On 25 July 1931 at 6:10 pm several men in militia raincoats entered the cathedral of the Assumption and without warning unleashed a barrage of bullets at the two priests present in the room. One sustained grave injuries while another – Father Rosas – escaped death when he hid in the pulpit. Zurita had just baptized a child in the adjacent room before coming into the main section of the cathedral and was at once shot several times. He fell to the ground and exclaimed "Jesus!" before he died. His death – which occurred on a Saturday – took place while children were present for a catechism class he was about to start. Zurita had been a priest for three months.

==Beatification==
The beatification cause opened under Pope John Paul II on 3 September 1988 in a move that titled Zurita as a Servant of God.

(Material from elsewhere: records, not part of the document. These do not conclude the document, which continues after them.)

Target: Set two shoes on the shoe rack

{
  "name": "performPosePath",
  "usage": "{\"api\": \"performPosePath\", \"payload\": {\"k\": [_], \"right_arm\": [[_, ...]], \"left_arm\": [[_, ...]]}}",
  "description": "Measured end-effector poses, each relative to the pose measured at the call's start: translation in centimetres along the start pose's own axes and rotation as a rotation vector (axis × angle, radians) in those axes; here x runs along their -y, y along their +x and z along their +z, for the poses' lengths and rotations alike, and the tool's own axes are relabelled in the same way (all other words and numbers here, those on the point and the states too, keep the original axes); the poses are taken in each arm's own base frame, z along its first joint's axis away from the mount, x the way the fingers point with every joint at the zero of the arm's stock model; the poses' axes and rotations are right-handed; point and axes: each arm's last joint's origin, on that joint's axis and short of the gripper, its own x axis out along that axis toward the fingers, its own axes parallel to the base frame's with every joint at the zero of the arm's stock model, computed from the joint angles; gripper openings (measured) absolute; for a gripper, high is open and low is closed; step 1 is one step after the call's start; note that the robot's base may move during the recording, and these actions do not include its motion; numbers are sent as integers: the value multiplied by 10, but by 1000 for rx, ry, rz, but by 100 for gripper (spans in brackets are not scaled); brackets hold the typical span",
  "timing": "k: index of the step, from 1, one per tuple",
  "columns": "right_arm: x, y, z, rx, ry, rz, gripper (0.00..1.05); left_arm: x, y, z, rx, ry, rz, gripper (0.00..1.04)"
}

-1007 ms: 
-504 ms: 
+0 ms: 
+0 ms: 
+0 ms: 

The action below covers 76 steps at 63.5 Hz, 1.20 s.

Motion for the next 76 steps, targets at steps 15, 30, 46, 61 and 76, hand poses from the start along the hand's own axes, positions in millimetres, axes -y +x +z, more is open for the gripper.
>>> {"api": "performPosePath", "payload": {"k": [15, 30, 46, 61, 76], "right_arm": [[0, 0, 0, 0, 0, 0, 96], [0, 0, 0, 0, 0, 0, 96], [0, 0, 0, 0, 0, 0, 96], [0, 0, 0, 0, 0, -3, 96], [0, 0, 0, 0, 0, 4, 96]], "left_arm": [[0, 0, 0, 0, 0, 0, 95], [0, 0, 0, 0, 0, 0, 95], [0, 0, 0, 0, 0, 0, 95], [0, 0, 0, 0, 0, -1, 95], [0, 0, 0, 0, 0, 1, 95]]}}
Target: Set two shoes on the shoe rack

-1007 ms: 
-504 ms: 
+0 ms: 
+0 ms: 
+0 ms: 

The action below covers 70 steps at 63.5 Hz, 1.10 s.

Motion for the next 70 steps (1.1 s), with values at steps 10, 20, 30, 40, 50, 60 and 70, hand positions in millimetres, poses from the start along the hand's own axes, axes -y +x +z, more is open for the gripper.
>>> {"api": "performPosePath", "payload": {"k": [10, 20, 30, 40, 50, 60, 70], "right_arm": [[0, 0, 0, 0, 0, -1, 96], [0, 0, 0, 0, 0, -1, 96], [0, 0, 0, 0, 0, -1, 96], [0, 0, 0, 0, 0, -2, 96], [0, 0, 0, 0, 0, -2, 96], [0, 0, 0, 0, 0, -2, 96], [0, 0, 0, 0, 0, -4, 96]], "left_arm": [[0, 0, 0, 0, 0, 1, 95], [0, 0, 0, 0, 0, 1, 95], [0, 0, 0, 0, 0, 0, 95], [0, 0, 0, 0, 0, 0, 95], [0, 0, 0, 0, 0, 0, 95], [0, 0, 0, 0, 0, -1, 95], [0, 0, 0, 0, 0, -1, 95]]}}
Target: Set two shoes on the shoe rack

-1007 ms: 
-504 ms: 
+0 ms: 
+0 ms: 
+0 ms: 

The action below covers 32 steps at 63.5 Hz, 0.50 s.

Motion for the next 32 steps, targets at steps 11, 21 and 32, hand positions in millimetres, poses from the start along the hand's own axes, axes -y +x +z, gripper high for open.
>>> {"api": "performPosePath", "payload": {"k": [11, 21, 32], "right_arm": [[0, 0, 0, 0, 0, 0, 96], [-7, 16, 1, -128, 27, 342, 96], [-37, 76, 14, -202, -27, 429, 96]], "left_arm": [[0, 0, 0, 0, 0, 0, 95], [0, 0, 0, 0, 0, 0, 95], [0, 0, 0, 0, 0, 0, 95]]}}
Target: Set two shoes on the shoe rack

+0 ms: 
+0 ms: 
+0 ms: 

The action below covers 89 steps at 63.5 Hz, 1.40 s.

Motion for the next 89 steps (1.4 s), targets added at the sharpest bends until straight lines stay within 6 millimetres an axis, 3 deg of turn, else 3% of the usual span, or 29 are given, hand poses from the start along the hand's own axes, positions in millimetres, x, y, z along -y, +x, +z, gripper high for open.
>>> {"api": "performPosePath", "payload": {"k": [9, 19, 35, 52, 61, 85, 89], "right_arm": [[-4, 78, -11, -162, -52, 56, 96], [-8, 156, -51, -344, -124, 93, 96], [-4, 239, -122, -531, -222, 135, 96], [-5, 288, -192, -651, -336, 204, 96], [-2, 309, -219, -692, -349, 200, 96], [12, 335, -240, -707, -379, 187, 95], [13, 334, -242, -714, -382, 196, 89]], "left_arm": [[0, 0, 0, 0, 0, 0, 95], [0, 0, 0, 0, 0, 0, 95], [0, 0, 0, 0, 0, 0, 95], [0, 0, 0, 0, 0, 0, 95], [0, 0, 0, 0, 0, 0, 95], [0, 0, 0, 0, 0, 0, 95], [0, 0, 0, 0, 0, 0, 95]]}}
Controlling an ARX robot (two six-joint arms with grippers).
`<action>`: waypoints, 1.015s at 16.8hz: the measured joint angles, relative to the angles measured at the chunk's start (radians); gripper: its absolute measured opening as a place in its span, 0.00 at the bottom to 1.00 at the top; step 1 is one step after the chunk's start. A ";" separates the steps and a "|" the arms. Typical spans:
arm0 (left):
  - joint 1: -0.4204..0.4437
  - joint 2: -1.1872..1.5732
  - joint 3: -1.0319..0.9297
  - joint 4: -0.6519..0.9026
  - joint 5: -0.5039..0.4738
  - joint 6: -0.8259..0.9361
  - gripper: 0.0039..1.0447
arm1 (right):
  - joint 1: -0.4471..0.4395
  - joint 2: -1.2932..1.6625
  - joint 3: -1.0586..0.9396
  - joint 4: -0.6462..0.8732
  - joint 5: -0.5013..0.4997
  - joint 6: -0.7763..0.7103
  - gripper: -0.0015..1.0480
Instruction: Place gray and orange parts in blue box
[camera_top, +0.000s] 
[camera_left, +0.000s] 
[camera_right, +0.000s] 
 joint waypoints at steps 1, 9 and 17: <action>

The Congregation for the Causes of Saints validated this process on 25 February 2000.

The Positio was submitted to the C.C.S. in 2004 and was passed onto theologians on 15 May 2004 for their assessment in which the cause received approval. The cardinal and bishop members of the C.C.S. also met to discuss the cause on 15 June 2004 and also responded in the affirmative, while John Paul II offered his definitive approval to the beatification on 22 June 2004.

Zurita's beatification was celebrated under Pope Benedict XVI on 20 November 2005 in Guadalajara with Cardinal José Saraiva Martins presiding over the celebration on the behalf of the pontiff.